Not read all these but when I had both dd1 and 2 I had to wheel them around in their glass cot things. I thought it was cobblers at first until I got all lightheaded and nearly fell over.

They are only following guidelines on the car seat front I think.

dinosaur · 19/07/2005 15:05

This reply has been withdrawn

This has been withdrawn by MNHQ at the poster's request.

RedZuleika · 19/07/2005 15:05

Thanks for the tip to read your post 'properly'. As it happens, I was replying to your comment that not many did. I was making the point that out of a small sample group here, one person has done so. Perhaps you'd like to do the sums on that?

As far as I've read, you didn't say you didn't agree with being supervised in bed - although my comments were not intended for your eyes alone.

Perhaps people object because they like the free will to determine what is safe and unsafe for themselves?

oliveoil · 19/07/2005 15:14

Now now please no squabling.

Dino - did you not feel all wobbly legged walking home?

matthewsmummy · 19/07/2005 15:20

my hospital was the same, i was not allowed to carry him around he always had to be in the crib thing. and we were not allowed to take him with us when we registered his birth we had to leave him in the mw's room till we got back (which i wasn't happy about doing)
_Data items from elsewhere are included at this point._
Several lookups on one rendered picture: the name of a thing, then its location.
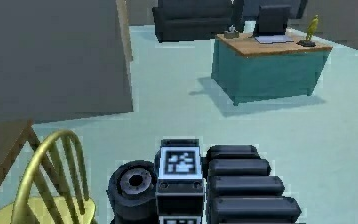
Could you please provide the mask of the teal desk with wooden top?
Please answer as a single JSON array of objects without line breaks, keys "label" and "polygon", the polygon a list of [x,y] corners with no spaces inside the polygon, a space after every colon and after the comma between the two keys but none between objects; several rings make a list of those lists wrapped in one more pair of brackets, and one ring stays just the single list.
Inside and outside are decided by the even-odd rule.
[{"label": "teal desk with wooden top", "polygon": [[310,96],[332,47],[322,42],[302,47],[300,36],[288,36],[286,43],[261,44],[250,33],[233,39],[216,35],[211,78],[234,105]]}]

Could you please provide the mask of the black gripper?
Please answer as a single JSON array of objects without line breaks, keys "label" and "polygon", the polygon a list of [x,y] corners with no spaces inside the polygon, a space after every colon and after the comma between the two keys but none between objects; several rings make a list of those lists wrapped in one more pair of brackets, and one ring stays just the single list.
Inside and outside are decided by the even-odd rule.
[{"label": "black gripper", "polygon": [[121,165],[108,183],[114,213],[110,224],[158,224],[156,184],[152,162],[135,160]]}]

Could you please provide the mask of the yellow wooden chair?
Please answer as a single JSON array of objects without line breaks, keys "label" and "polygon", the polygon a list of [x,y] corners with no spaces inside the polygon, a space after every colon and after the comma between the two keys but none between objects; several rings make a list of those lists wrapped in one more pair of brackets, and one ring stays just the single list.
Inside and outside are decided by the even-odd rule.
[{"label": "yellow wooden chair", "polygon": [[55,131],[36,148],[0,224],[98,224],[79,137]]}]

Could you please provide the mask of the brown wooden table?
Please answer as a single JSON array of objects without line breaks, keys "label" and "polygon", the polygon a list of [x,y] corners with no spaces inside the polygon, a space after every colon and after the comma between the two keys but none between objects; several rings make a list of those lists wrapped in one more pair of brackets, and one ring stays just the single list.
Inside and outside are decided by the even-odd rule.
[{"label": "brown wooden table", "polygon": [[0,195],[8,183],[13,180],[14,187],[19,184],[20,177],[13,177],[18,171],[22,151],[29,146],[35,151],[41,141],[56,128],[47,124],[35,124],[32,120],[0,121]]}]

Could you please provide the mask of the grey tissue box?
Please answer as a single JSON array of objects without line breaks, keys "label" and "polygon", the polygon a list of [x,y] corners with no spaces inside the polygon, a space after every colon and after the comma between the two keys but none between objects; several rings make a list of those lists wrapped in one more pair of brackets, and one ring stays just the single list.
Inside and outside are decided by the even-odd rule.
[{"label": "grey tissue box", "polygon": [[226,39],[238,38],[239,32],[236,30],[234,25],[231,25],[228,30],[224,32],[224,37]]}]

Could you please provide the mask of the black laptop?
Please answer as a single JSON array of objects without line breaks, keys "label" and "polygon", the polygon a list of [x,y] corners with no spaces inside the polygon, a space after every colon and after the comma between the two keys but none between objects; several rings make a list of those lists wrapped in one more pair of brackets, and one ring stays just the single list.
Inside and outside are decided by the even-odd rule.
[{"label": "black laptop", "polygon": [[292,42],[286,34],[290,16],[289,5],[261,5],[253,37],[260,44]]}]

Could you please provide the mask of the yellow statuette on black base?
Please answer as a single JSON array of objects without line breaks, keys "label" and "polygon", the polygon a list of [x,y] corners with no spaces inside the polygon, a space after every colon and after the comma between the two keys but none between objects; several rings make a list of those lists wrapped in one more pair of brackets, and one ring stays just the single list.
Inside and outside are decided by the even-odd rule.
[{"label": "yellow statuette on black base", "polygon": [[316,44],[312,41],[312,36],[317,30],[317,26],[319,23],[319,16],[315,15],[311,20],[309,26],[307,27],[307,34],[303,40],[297,42],[298,45],[303,47],[315,47]]}]

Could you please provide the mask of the dark blue sofa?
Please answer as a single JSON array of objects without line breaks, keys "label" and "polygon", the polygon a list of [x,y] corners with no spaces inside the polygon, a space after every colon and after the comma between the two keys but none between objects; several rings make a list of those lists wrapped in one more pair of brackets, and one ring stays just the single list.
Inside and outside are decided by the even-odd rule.
[{"label": "dark blue sofa", "polygon": [[152,8],[162,42],[210,40],[232,25],[241,29],[244,0],[158,0]]}]
the worse thing is they don't tell you about this beforehand to save you the embrassement, they just wait till you do it then talk to you like your nothing and make you feel really stupid. we were walking out the door of the unit with ds to go and get him registered and two rude mw's came rushing over saying ' where do you think your going no, no you can't take them with you, leave him here and go by yourselves'
stupid bitches

my hospital said that they had to be in the crib because if you were walking around and there was an emergancy or something with people rushing around corners then they could get knocked out your hands etc.

but i think its your baby not theirs and if you want to walk around holding them then its up to you not them.
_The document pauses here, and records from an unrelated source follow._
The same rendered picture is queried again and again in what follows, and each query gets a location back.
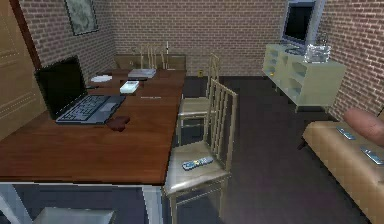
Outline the framed grey wall picture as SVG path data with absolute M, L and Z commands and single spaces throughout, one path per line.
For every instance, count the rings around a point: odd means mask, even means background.
M 93 0 L 65 0 L 65 6 L 75 36 L 98 30 Z

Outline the grey closed book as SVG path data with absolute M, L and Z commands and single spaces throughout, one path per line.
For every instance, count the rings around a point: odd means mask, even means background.
M 130 78 L 153 78 L 155 74 L 155 69 L 133 69 L 128 73 L 128 76 Z

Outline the clear glass container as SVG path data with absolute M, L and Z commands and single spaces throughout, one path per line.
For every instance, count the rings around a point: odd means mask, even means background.
M 306 47 L 304 61 L 306 63 L 327 63 L 330 58 L 331 46 L 328 44 L 328 34 L 319 33 L 313 44 Z

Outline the tan wooden room door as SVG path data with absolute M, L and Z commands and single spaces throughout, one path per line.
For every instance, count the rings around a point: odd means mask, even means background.
M 0 0 L 0 141 L 46 110 L 9 0 Z

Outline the black open laptop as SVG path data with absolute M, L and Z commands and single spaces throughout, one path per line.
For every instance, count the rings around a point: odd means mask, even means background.
M 121 95 L 91 95 L 77 56 L 34 74 L 50 117 L 57 124 L 105 124 L 125 100 Z

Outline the white box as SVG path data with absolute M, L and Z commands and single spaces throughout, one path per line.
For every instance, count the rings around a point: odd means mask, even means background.
M 138 81 L 126 81 L 121 87 L 120 92 L 122 94 L 134 93 L 139 86 Z

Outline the tan sofa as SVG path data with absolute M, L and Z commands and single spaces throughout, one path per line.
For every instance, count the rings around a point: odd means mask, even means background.
M 344 128 L 356 139 L 346 139 L 336 127 Z M 302 139 L 370 222 L 384 224 L 384 147 L 359 135 L 344 120 L 313 121 Z

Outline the dark red lumpy object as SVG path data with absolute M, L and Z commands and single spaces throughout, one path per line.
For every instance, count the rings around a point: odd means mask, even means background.
M 125 125 L 130 121 L 129 116 L 118 116 L 111 118 L 106 122 L 106 125 L 113 131 L 122 132 L 125 129 Z

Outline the pink round cushion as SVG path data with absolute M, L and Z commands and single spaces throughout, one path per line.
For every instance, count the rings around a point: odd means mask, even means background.
M 384 117 L 363 109 L 350 108 L 344 113 L 343 120 L 359 135 L 384 147 Z

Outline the blue grey remote control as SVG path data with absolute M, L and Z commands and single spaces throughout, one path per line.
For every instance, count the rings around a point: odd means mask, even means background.
M 195 169 L 199 166 L 210 164 L 212 162 L 213 162 L 213 158 L 208 156 L 208 157 L 200 158 L 197 160 L 191 160 L 191 161 L 184 162 L 182 164 L 182 168 L 185 171 L 189 171 L 189 170 Z

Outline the brown wooden dining table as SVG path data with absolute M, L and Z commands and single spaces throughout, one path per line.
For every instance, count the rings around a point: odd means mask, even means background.
M 115 112 L 130 122 L 58 125 L 47 112 L 0 141 L 0 211 L 32 224 L 16 184 L 140 187 L 149 224 L 163 224 L 165 183 L 186 73 L 160 70 Z

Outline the beige slatted dining chair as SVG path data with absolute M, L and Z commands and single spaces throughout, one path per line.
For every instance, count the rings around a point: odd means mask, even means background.
M 138 53 L 140 68 L 165 69 L 166 61 L 164 47 L 160 43 L 143 43 L 132 48 L 133 53 Z
M 214 184 L 219 184 L 216 191 L 221 193 L 219 215 L 224 210 L 224 196 L 231 177 L 238 94 L 217 80 L 212 81 L 211 87 L 203 139 L 177 146 L 171 151 L 166 180 L 162 187 L 163 195 L 169 200 L 171 224 L 178 224 L 179 205 L 204 197 L 210 191 L 178 202 L 180 196 Z M 210 164 L 189 171 L 182 168 L 184 162 L 208 156 L 213 158 Z
M 182 144 L 182 128 L 185 120 L 205 119 L 209 106 L 209 95 L 213 80 L 219 79 L 220 57 L 210 54 L 209 71 L 207 75 L 206 94 L 203 97 L 183 98 L 179 107 L 176 126 L 177 143 Z

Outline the grey television set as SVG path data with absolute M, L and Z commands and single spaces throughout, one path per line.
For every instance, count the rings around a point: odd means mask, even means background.
M 280 42 L 305 49 L 315 42 L 326 0 L 287 0 Z

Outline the pale green shelf cabinet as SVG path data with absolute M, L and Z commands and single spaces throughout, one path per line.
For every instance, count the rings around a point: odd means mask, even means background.
M 292 45 L 267 44 L 262 71 L 295 105 L 329 109 L 346 66 L 336 61 L 306 63 Z

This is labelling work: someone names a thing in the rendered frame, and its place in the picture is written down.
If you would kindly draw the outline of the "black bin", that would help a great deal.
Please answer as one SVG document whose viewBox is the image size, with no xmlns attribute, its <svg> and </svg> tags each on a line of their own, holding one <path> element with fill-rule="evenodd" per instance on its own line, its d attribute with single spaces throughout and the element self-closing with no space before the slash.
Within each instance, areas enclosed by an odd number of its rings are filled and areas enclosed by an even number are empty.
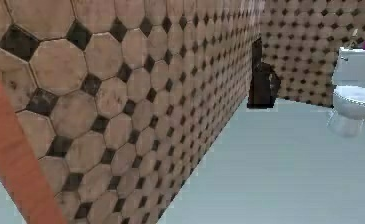
<svg viewBox="0 0 365 224">
<path fill-rule="evenodd" d="M 271 64 L 262 61 L 263 44 L 258 38 L 252 43 L 252 79 L 248 96 L 249 109 L 273 108 L 281 80 Z"/>
</svg>

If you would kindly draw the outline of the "white toilet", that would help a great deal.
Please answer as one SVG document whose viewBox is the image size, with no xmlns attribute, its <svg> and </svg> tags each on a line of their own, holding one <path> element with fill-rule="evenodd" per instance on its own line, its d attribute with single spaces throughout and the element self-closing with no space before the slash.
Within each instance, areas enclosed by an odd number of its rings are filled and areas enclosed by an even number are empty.
<svg viewBox="0 0 365 224">
<path fill-rule="evenodd" d="M 365 121 L 365 50 L 340 47 L 331 81 L 333 109 L 327 125 L 340 136 L 355 137 Z"/>
</svg>

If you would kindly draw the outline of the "orange wooden door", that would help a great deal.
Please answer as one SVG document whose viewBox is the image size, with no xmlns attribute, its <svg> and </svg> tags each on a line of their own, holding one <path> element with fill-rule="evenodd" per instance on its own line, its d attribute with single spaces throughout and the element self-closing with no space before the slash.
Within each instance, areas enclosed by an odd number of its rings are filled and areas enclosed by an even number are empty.
<svg viewBox="0 0 365 224">
<path fill-rule="evenodd" d="M 27 224 L 68 224 L 1 80 L 0 180 Z"/>
</svg>

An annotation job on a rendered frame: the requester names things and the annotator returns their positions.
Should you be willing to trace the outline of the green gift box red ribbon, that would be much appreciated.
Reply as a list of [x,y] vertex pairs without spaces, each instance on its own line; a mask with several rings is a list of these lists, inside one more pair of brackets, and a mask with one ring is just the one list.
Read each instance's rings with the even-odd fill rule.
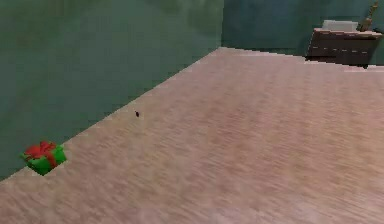
[[67,160],[64,147],[54,142],[41,141],[27,148],[21,158],[39,175],[46,175]]

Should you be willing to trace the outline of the dark brown chest of drawers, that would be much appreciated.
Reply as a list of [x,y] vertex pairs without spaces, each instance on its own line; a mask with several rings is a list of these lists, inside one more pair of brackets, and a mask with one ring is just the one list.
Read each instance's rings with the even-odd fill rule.
[[306,60],[367,68],[383,35],[373,31],[313,30]]

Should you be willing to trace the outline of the pale grey box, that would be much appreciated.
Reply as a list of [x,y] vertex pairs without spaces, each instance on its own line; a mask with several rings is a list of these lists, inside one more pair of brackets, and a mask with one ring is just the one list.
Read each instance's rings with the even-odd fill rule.
[[358,23],[354,21],[324,20],[322,28],[330,31],[354,32]]

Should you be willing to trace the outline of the brown tall figurine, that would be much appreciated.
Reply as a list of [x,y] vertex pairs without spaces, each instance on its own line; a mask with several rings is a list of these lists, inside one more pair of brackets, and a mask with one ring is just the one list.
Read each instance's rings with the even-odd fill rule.
[[370,5],[368,11],[365,13],[364,18],[358,23],[357,31],[366,32],[372,25],[373,14],[378,9],[379,0],[374,0]]
and like other people have said on here, what are you surposed do to if your walking home or getting a taxi or bus etc. i think its just stupid.
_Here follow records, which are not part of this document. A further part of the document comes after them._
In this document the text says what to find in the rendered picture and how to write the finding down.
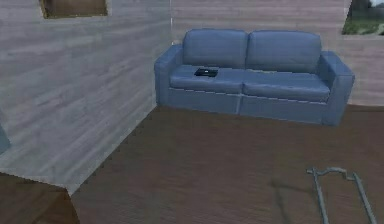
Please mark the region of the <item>window with green view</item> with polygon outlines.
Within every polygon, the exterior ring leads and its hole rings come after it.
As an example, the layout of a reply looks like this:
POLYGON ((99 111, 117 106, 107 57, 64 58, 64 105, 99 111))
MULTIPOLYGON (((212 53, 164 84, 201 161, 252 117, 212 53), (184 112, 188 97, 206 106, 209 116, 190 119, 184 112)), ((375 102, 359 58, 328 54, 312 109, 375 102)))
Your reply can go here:
POLYGON ((384 0, 351 0, 341 34, 384 36, 384 0))

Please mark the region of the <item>brown framed wall picture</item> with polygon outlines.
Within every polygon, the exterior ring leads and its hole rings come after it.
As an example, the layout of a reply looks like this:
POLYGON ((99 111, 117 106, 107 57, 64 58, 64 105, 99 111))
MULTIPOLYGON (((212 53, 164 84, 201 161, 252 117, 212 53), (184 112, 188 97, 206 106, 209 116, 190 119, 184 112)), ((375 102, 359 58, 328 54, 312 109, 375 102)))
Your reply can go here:
POLYGON ((39 0, 45 19, 107 16, 106 0, 39 0))

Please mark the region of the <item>grey metal tube frame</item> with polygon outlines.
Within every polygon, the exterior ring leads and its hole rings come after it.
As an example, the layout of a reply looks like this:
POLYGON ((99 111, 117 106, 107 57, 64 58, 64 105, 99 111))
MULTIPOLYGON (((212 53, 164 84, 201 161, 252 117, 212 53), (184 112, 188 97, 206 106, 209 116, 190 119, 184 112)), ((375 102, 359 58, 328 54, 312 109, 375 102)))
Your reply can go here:
POLYGON ((369 202, 369 199, 367 197, 367 194, 365 192, 362 179, 358 176, 356 172, 349 173, 346 169, 341 167, 328 167, 325 170, 318 170, 317 168, 312 167, 312 168, 308 168, 306 170, 306 173, 310 174, 313 177, 322 224, 330 224, 330 222, 329 222, 329 217, 328 217, 327 209, 325 206, 325 200, 324 200, 319 178, 329 173, 338 173, 342 176, 344 180, 352 181, 355 184, 359 197, 361 199, 363 208, 368 217, 368 223, 378 224, 377 219, 374 215, 373 209, 371 207, 371 204, 369 202))

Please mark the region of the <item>blue two-seat sofa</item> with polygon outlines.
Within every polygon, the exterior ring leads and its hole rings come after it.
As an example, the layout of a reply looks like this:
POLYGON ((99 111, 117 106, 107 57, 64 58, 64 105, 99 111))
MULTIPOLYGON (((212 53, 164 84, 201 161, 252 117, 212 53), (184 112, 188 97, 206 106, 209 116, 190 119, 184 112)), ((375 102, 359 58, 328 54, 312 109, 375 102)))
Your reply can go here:
POLYGON ((355 81, 319 35, 295 30, 191 29, 154 64, 156 103, 336 126, 355 81), (195 76, 199 68, 216 77, 195 76))

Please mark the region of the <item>small black remote control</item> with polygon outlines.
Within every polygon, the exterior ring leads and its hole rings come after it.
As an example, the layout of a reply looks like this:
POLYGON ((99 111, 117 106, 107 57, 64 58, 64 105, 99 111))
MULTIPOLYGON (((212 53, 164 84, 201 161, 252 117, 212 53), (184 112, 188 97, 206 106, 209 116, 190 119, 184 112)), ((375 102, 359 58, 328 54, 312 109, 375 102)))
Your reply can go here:
POLYGON ((199 68, 195 71, 195 76, 204 76, 204 77, 216 77, 218 74, 217 69, 207 69, 207 68, 199 68))

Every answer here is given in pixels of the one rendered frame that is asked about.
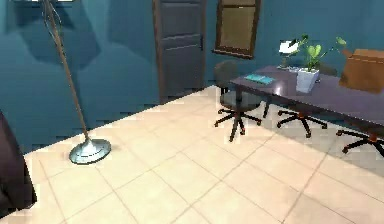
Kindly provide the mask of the dark grey office chair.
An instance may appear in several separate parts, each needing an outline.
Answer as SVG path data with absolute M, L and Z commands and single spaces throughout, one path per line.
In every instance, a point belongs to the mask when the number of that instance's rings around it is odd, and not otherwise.
M 245 134 L 245 126 L 242 118 L 248 118 L 256 122 L 258 126 L 261 125 L 262 120 L 260 118 L 247 115 L 247 112 L 258 108 L 261 105 L 261 98 L 247 93 L 242 92 L 241 96 L 238 97 L 235 90 L 231 90 L 230 81 L 239 76 L 237 64 L 232 60 L 225 60 L 217 63 L 214 67 L 214 78 L 215 85 L 220 88 L 219 101 L 222 108 L 218 110 L 219 114 L 227 113 L 227 116 L 216 120 L 214 126 L 217 127 L 220 123 L 234 118 L 233 127 L 229 137 L 229 141 L 232 142 L 237 131 L 237 127 L 240 127 L 240 134 Z

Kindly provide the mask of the dark grey room door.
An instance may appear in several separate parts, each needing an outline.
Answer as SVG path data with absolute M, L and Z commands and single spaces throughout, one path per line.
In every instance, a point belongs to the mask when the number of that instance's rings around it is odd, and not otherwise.
M 159 101 L 203 88 L 206 0 L 152 0 Z

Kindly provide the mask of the teal book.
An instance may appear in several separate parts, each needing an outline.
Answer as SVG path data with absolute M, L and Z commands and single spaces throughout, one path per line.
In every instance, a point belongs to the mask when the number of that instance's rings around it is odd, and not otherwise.
M 248 74 L 245 76 L 245 79 L 257 83 L 261 83 L 264 85 L 271 84 L 274 81 L 274 78 L 264 76 L 264 75 L 258 75 L 258 74 Z

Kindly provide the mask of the silver floor lamp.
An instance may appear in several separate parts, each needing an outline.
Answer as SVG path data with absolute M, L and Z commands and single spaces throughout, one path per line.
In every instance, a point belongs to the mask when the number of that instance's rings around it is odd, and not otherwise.
M 61 18 L 53 6 L 57 0 L 36 0 L 42 6 L 42 17 L 44 25 L 52 37 L 56 50 L 58 52 L 61 64 L 63 65 L 68 86 L 70 88 L 76 112 L 81 124 L 84 141 L 77 144 L 69 153 L 69 160 L 76 165 L 89 165 L 104 159 L 112 149 L 111 143 L 105 139 L 92 139 L 89 136 L 87 125 L 77 96 L 77 91 L 72 79 L 72 73 L 69 68 L 65 54 L 62 35 L 59 32 L 57 23 L 62 25 Z

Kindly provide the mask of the black office chair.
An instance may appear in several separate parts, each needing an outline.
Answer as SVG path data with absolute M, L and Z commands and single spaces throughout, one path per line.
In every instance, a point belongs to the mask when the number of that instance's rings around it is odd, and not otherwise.
M 350 149 L 356 148 L 358 146 L 362 145 L 371 145 L 376 148 L 376 150 L 379 152 L 379 154 L 384 157 L 384 140 L 379 140 L 376 135 L 374 134 L 361 134 L 357 132 L 352 132 L 352 131 L 346 131 L 346 130 L 338 130 L 336 132 L 337 136 L 342 136 L 342 135 L 349 135 L 353 137 L 358 137 L 359 140 L 350 144 L 347 144 L 343 149 L 342 152 L 344 154 L 347 154 Z
M 307 138 L 310 138 L 312 136 L 312 132 L 309 128 L 308 121 L 319 124 L 322 129 L 326 129 L 328 127 L 328 125 L 325 122 L 322 122 L 321 120 L 307 116 L 301 112 L 292 112 L 292 111 L 284 111 L 284 110 L 278 111 L 279 116 L 281 116 L 283 114 L 288 115 L 288 118 L 285 118 L 285 119 L 278 121 L 277 127 L 280 128 L 285 123 L 291 122 L 293 120 L 299 120 L 302 123 L 302 125 L 306 131 L 306 137 Z

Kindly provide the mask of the white desk lamp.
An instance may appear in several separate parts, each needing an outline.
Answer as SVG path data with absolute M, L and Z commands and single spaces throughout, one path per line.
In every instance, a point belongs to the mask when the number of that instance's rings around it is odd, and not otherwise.
M 299 42 L 297 40 L 282 40 L 279 45 L 278 53 L 281 56 L 281 64 L 278 66 L 279 69 L 288 70 L 288 59 L 296 54 L 299 49 Z

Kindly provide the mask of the green plant in white pot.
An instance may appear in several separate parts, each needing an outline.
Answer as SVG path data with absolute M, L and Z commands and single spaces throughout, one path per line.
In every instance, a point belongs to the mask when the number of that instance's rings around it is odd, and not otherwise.
M 291 49 L 289 56 L 303 52 L 305 64 L 297 72 L 296 90 L 301 93 L 309 93 L 320 74 L 320 61 L 331 51 L 340 51 L 345 48 L 347 42 L 342 37 L 336 37 L 335 43 L 328 50 L 324 50 L 320 44 L 309 43 L 309 35 L 302 34 L 300 38 L 292 40 L 288 48 Z

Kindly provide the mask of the dark purple desk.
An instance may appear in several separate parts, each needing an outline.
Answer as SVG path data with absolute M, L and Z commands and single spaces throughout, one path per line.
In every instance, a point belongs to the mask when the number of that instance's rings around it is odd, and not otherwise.
M 307 113 L 327 113 L 362 132 L 384 138 L 384 93 L 342 87 L 337 77 L 323 74 L 319 75 L 320 82 L 315 83 L 309 93 L 301 93 L 296 90 L 296 73 L 267 66 L 254 74 L 273 78 L 273 81 L 268 85 L 260 84 L 242 75 L 231 81 L 238 93 L 244 91 L 266 96 Z

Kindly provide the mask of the brown cardboard box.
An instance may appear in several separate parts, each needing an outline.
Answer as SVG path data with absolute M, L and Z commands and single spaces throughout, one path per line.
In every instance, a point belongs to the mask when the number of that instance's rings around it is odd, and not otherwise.
M 350 89 L 380 94 L 384 90 L 384 51 L 342 50 L 346 57 L 339 85 Z

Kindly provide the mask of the dark maroon furniture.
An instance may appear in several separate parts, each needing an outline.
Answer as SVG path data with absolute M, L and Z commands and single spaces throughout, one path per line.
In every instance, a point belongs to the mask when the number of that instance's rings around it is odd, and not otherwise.
M 0 219 L 16 210 L 30 209 L 36 202 L 24 156 L 0 111 Z
oliveoil · 19/07/2005 15:22

at calling midwifes stupid bitches. They don't do it to cause you trouble IT'S TO PROTECT THE BABY. I think they might know a bit more about after care then us mums tbh, they do it day in day out all the time.

RedZuleika · 19/07/2005 15:25

That may be true - but it isn't their place to tell you to leave your newborn child with strangers, whether registering his / her birth or something else. I wouldn't consider that to be very protective on my part.

oliveoil · 19/07/2005 15:31

Well they are not strictly stangers if midwifes on duty at the hospital imo.